Hay una confusión muy común cuando hablamos de seguridad en portales web: creer que mitigar una vulnerabilidad es lo mismo que corregirla. No lo es. Y entender esa diferencia puede salvarte de muchos dolores de cabeza cuando gestionas sitios institucionales donde no siempre tienes el control total del código o la infraestructura.
Lo aprendí trabajando con sistemas heredados. En varios de los portales que he administrado, especialmente en el Archivo General de la Nación, me encontré con aplicaciones legacy que llevaban años funcionando. Código antiguo, dependencias desactualizadas, frameworks que ya ni siquiera tienen soporte. Ahí es donde la diferencia entre corregir y mitigar se vuelve práctica, no teórica.
Corregir: eliminar el problema de raíz
Cuando corriges una vulnerabilidad, estás eliminando la causa del problema. Actualizas la biblioteca vulnerable, reescribes la función insegura, cambias la configuración incorrecta del servidor. Es la solución ideal. Es lo que todos queremos hacer.
Pero la realidad del sector público es otra. Un ejemplo concreto: cuando trabajaba en RAP-E Región Central, había un módulo personalizado que integraba información de varias entidades territoriales. Tenía una vulnerabilidad de inyección SQL. La corrección real implicaba reescribir buena parte del módulo, hacer pruebas exhaustivas con datos de producción de múltiples instituciones y coordinar despliegues simultáneos.
Eso toma tiempo. Y recursos. Y aprobaciones.
Mientras tanto, el sitio está expuesto. Ahí es donde entra la mitigación como estrategia temporal, pero también donde muchos cometen el error de confundirla con una solución definitiva.
Mitigar: reducir el riesgo mientras tanto
Mitigar no elimina la vulnerabilidad. La rodea. Pone capas de protección que dificultan su explotación. Es como tapar una gotera con un balde mientras consigues al plomero.
En el caso del módulo de RAP-E, mientras coordinábamos la corrección definitiva, implementamos varias medidas de mitigación: reglas específicas en el WAF para bloquear patrones de inyección SQL, restricciones adicionales de permisos en la base de datos, validación de entrada en el lado del servidor antes de que llegara al módulo vulnerable.
¿Solucionó el problema? No. ¿Redujo significativamente el riesgo de que alguien lo explotara? Sí.
La mitigación te compra tiempo. Tiempo para hacer las cosas bien, para probar adecuadamente, para conseguir presupuesto si es necesario, para coordinar con todos los actores involucrados. En portales del Estado, donde un error puede afectar servicios ciudadanos, ese tiempo es valioso.
Cuándo mitigar y cuándo corregir
La pregunta que me hago seguido es: ¿hasta dónde es aceptable quedarse solo en la mitigación? Porque he visto casos donde la "solución temporal" se vuelve permanente. La mitigación funciona, el presupuesto se va a otros proyectos, y esa vulnerabilidad queda ahí, tapada pero no resuelta.
En mi experiencia, la decisión depende de varios factores. La severidad de la vulnerabilidad, obviamente. Si es algo crítico que puede comprometer datos personales o la integridad del sistema, hay que corregir de una. Pero también importa el costo versus el riesgo residual.
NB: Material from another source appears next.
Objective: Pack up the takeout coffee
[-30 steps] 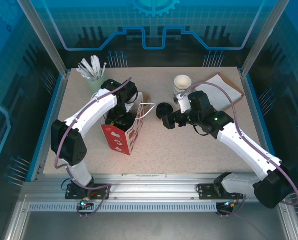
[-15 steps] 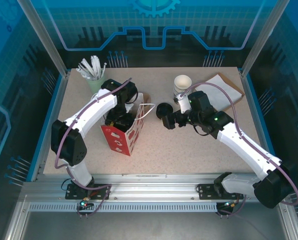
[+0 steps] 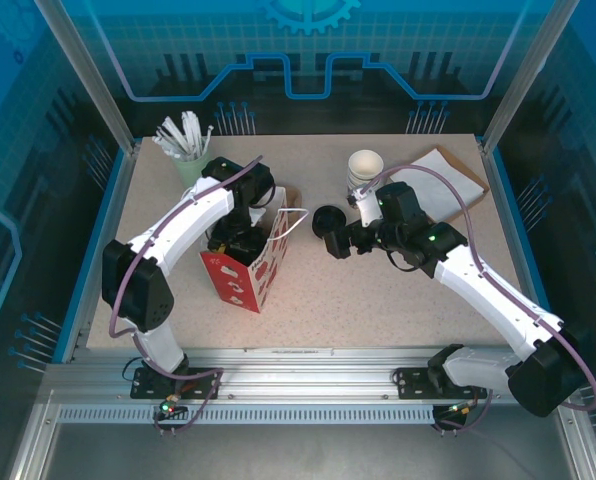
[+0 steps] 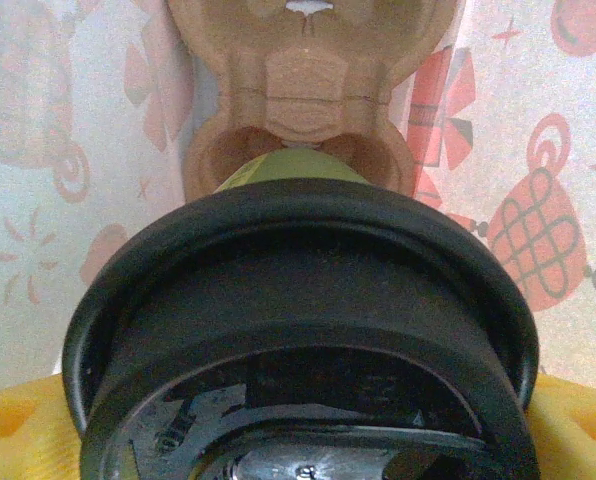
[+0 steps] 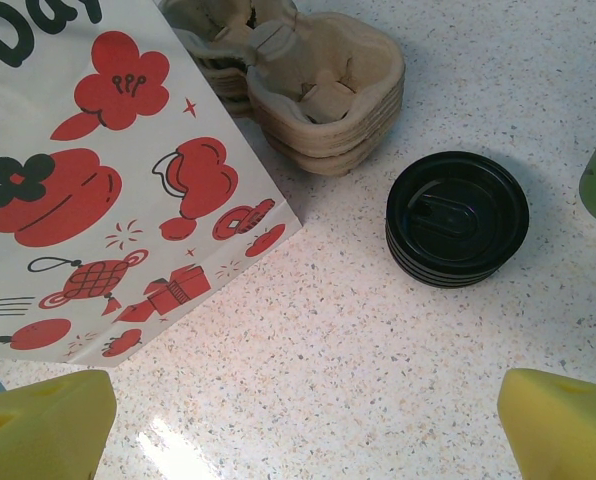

He trabajado con portales informativos donde ciertas vulnerabilidades de baja criticidad se mitigaron y así quedaron porque el costo de corregirlas (reescribir sistemas completos) no se justificaba frente al riesgo real. Ojo con eso: no es negligencia si se hace conscientemente, documentando la decisión y manteniendo las mitigaciones activas.
Lo que no podés hacer es engañarte. Mitigar no es corregir. Cuando reportás el estado de seguridad de un portal, tenés que ser honesto sobre qué vulnerabilidades están realmente corregidas y cuáles solo mitigadas. Esa transparencia es bacana cuando trabajás con equipos de seguridad que hacen auditorías periódicas.
También está el tema de las actualizaciones. En CMS como WordPress o Drupal, que son muy usados en portales institucionales, actualizar el core o un plugin vulnerable es una corrección. Pero si no podés actualizar porque rompe funcionalidades personalizadas, implementar un firewall de aplicación web (WAF) con reglas específicas es una mitigación.
Lo importante es tener claro qué estás haciendo y por qué. Documentarlo. Revisarlo periódicamente. Y siempre buscar el momento adecuado para pasar de la mitigación a la corrección definitiva.
En el día a día de administrar portales del Estado, vas a enfrentarte constantemente a esta disyuntiva. Sistemas que no podés apagar, código que no podés cambiar inmediatamente, presupuestos que no alcanzan. La mitigación es una herramienta válida, no una excusa. Pero nunca debe hacerte olvidar que el objetivo final es corregir.